People often ask me if I miss SoCal, the place where I half grew up. And I usually tell them, kind of, because my family and friends are here. As much as I hate the traffic and tap water, it’s still a base for me.
But boy oh boy did this trip remind me of how much the land isn’t for me. It’s like years of self growth and relentless work on being a better human get undone in a snap. I feel all the emotions I rarely feel now back in the Bay. It’s like being trapped in a case where people just freely push my buttons. Buttons that I (still) didn’t know I have, buttons that I thought are no longer there, and buttons that I didn’t know were my buttons.
Everything just teleported me back to the times in my life where I felt hopeless in social rejection, loneliness, and complete disgust with myself. Like most disasters, I did not see this coming. It’s basically fantastic.

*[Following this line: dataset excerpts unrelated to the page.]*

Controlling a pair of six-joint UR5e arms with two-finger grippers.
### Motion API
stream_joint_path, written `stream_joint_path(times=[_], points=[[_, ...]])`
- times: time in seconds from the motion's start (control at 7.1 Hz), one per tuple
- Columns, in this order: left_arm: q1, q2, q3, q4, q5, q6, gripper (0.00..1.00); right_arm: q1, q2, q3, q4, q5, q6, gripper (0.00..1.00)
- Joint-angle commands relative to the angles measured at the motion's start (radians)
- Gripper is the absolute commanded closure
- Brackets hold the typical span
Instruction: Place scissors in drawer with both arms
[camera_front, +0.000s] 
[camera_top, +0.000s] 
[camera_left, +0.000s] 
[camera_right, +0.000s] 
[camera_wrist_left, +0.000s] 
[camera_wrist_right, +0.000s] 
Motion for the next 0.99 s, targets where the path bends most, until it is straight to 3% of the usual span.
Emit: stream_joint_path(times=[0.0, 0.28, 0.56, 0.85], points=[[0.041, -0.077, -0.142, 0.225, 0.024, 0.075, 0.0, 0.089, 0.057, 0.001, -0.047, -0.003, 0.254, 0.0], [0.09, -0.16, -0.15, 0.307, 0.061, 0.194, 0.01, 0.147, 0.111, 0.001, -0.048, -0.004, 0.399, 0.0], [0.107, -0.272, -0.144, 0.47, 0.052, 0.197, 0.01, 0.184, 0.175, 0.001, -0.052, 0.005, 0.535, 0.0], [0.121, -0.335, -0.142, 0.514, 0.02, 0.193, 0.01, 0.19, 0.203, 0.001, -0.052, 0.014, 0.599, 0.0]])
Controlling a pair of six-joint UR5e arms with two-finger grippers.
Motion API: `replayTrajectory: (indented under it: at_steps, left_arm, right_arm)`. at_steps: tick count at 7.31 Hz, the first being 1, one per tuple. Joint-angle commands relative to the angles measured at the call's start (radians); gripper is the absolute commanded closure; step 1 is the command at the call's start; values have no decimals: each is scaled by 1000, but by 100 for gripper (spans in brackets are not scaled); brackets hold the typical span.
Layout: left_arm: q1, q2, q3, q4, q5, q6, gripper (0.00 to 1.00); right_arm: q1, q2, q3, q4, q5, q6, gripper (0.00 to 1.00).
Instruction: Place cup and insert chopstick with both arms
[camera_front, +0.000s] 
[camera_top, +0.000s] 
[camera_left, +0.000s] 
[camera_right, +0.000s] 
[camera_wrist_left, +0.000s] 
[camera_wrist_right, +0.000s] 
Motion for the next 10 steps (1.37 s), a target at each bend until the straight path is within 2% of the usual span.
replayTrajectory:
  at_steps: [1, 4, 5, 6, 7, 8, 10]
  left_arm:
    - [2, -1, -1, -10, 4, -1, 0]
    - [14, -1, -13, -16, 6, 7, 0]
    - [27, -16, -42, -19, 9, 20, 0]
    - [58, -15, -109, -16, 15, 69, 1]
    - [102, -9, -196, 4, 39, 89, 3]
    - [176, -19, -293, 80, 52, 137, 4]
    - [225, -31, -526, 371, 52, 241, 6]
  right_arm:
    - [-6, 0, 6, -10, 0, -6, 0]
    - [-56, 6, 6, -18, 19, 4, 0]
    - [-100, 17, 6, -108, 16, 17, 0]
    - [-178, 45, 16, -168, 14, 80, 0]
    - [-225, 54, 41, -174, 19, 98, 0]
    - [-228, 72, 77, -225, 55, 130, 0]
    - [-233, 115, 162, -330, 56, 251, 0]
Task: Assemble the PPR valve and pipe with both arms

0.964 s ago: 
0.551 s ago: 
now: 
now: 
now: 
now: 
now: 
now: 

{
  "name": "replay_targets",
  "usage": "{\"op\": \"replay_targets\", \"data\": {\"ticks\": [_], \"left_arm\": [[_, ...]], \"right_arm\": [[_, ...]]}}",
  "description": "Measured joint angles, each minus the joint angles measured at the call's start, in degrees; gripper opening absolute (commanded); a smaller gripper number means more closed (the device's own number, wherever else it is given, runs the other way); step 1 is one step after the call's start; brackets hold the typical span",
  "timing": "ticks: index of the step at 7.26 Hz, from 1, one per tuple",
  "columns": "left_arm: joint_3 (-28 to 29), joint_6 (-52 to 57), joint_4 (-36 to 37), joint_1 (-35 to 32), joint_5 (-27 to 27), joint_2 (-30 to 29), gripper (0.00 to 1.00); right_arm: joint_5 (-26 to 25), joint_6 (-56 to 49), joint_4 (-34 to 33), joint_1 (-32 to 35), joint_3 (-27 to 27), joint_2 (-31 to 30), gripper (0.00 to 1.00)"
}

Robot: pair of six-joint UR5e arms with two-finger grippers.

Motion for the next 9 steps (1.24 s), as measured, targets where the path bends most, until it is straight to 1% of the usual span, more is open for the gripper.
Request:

Can I take a day off on Monday to take care of my existential crisis? Now I really am not sure who I am or who I have became. It’s rather ironic since I had a relatively strong sense of self worth and groundedness (NOT A WORD) about myself a couple days ago, thanks to all the volunteering I’ve been doing. But nope, not anymore. It’s like life just decided to laugh in my face and say, “JK. you ain’t over this shit!!”
What a bitch.
Once in a blue moon, I would feel beautiful and worthy of love and all that jazz. Today is one of those days. I fell in love with life a little bit and thrilled to be alive. Nothing is as humanizing and positive as community service.